Salah satu alasan perempuan itu belum juga menikah ialah karena ia belum siap secara mental. Nata tidak ingin gegabah. Dia tidak ingin salah dalam perkara mencari pasangan hidup. Nata ingin memiliki keluarga yang harmonis. Nata juga mempunyai mimpi, jika nanti ia memiliki anak, ia tidak akan membiarkan anaknya merasakan apa yang dirasakannya saat Nata kecil.
"Tidak baik melamun seperti itu."
Suara seseorang membuat Nata menoleh ke sampingnya dan menemukan Reza yang tengah duduk di bangku panjang taman yang berara di perumahan ini.
Nata mendengus sebal. "Suka-suka gu-saya lah!" seru Nata seraya memutar bola matanya.
Setelah kejadian pagi tadi, Nata langsung mendapati ceramahan panjang lebar dari Nenek Arum. Beliau meminta Nata agar berucap dan bersikap lebih sopan kepada Reza. Terlebih, Reza dan Nata terpaut usia 4 tahun. Otomatis, Nata harus bersikap lebih sopan kepada pria itu.
"Lo-em, kamu ngikutin saya ya?" Nata memicingkan kedua matanya seraya menatap Reza dengan tatapan curiga.
Reza mengendikkan bahunya acuh. "Ini taman umum. Siapa pun bebas berada disini." balas Reza dengan raut datar andalannya.
Nata berdecih tidak percaya. Perempuan itu terus menatap Reza dengan tatapan permusuhan. Nata tidak akan lupa dengan pertemuan pertamanya dengan pria itu.
"Kejadian waktu itu, saya tidak sengaja." Tanpa ada angin dan hujan, Reza memulai pembicaraan dengan Nata.
Nata terdiam sejenak mencerna perkataan pria datar itu. Tak berselang lama, kedua matanya membola.
"Nggak sengaja lo-em kamu bilang?!" seru Nata tidak terima.
Reza mengangguk membenarkan.
Nata terkekeh sinis. "Dasar mesum! Gu-saya tahu kamu sengaja ngelakuin itu 'kan?" tuduh Nata seraya menunjuk wajah Reza tidak sopan.
Reza menghela napas jengah. Pria itu merasa perempuan di depannya sangat menyebalkan dan cerewet.
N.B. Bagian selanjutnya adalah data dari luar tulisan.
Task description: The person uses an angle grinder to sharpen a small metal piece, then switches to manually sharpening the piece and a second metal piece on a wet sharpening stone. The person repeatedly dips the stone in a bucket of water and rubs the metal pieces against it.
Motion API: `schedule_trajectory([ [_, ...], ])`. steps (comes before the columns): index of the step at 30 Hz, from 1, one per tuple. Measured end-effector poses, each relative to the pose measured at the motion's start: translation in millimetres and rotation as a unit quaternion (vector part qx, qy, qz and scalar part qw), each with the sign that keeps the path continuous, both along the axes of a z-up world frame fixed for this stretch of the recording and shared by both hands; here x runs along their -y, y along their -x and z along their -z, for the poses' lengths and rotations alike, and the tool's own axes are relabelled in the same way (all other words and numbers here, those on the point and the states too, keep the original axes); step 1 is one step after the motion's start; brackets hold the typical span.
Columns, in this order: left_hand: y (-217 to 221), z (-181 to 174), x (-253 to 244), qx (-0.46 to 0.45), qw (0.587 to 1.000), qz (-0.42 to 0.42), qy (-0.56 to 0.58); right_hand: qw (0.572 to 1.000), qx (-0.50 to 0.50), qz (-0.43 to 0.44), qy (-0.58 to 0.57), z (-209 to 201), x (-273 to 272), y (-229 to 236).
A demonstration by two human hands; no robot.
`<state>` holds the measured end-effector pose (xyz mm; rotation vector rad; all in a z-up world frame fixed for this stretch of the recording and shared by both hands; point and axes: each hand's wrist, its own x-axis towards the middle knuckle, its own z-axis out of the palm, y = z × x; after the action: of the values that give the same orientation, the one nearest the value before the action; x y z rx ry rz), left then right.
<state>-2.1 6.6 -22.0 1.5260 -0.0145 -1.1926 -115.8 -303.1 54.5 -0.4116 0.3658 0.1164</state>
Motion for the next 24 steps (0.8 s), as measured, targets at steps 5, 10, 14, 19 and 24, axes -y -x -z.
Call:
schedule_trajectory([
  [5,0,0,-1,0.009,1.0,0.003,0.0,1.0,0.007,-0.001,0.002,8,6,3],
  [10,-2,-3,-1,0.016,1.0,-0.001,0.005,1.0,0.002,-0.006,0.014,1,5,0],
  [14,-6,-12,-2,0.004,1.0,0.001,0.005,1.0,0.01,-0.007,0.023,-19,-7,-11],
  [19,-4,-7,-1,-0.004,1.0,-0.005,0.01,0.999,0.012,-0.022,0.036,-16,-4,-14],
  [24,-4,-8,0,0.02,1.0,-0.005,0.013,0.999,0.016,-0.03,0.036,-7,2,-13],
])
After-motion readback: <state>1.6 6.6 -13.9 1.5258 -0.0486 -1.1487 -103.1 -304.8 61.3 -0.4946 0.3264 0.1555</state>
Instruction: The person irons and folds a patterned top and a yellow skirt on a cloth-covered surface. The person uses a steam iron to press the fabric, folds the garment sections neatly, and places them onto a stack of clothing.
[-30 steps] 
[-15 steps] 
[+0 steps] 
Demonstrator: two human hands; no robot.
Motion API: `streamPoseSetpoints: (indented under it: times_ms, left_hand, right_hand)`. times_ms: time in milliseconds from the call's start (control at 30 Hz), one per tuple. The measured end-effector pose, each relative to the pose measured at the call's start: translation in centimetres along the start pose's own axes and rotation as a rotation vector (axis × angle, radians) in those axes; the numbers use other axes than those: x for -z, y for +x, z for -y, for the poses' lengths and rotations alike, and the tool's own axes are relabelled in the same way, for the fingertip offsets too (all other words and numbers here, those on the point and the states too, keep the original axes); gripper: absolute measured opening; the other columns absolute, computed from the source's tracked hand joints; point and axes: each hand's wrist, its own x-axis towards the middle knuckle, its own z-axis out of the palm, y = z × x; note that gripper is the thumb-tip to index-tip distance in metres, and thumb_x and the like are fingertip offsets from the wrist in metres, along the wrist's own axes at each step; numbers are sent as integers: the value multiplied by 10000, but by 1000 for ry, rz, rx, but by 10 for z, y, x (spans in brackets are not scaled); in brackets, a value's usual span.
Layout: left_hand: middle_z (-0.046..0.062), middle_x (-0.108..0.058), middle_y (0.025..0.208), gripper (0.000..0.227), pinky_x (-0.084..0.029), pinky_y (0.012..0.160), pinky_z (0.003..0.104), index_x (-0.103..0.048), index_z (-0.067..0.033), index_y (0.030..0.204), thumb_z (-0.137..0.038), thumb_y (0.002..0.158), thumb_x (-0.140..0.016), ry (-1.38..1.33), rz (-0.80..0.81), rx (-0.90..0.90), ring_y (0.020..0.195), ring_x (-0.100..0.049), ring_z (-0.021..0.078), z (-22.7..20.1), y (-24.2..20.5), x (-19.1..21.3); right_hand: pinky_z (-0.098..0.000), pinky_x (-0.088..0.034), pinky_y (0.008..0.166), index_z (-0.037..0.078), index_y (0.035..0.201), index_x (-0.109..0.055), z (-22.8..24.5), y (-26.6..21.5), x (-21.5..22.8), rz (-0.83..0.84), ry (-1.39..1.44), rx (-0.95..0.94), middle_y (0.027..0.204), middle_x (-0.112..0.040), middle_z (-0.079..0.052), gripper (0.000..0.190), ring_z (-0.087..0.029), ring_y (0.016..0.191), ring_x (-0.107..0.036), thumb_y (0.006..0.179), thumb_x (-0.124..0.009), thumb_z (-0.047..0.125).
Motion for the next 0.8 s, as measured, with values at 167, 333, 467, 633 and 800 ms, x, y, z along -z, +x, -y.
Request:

"Dasar mencari kesempatan dalam kesempitan!" tukas Nata dengan wajah menahan kesal.
"Terserah. Intinya, saya rasa kita tidak ada urusan lagi. Saya sudah meluruskan kejadian waktu itu."
"Saya permisi." Reza melengos pergi dari hadapan Nata tanpa menunggu jawaban Nata terlebih dahulu.
Nata melongo tak percaya dengan tingkah pria itu.
"Dasar nyebelin! Duda mesum!" teriak Nata sembari menatap punggung tegap Reza yang kian menjauh dari pandangannya.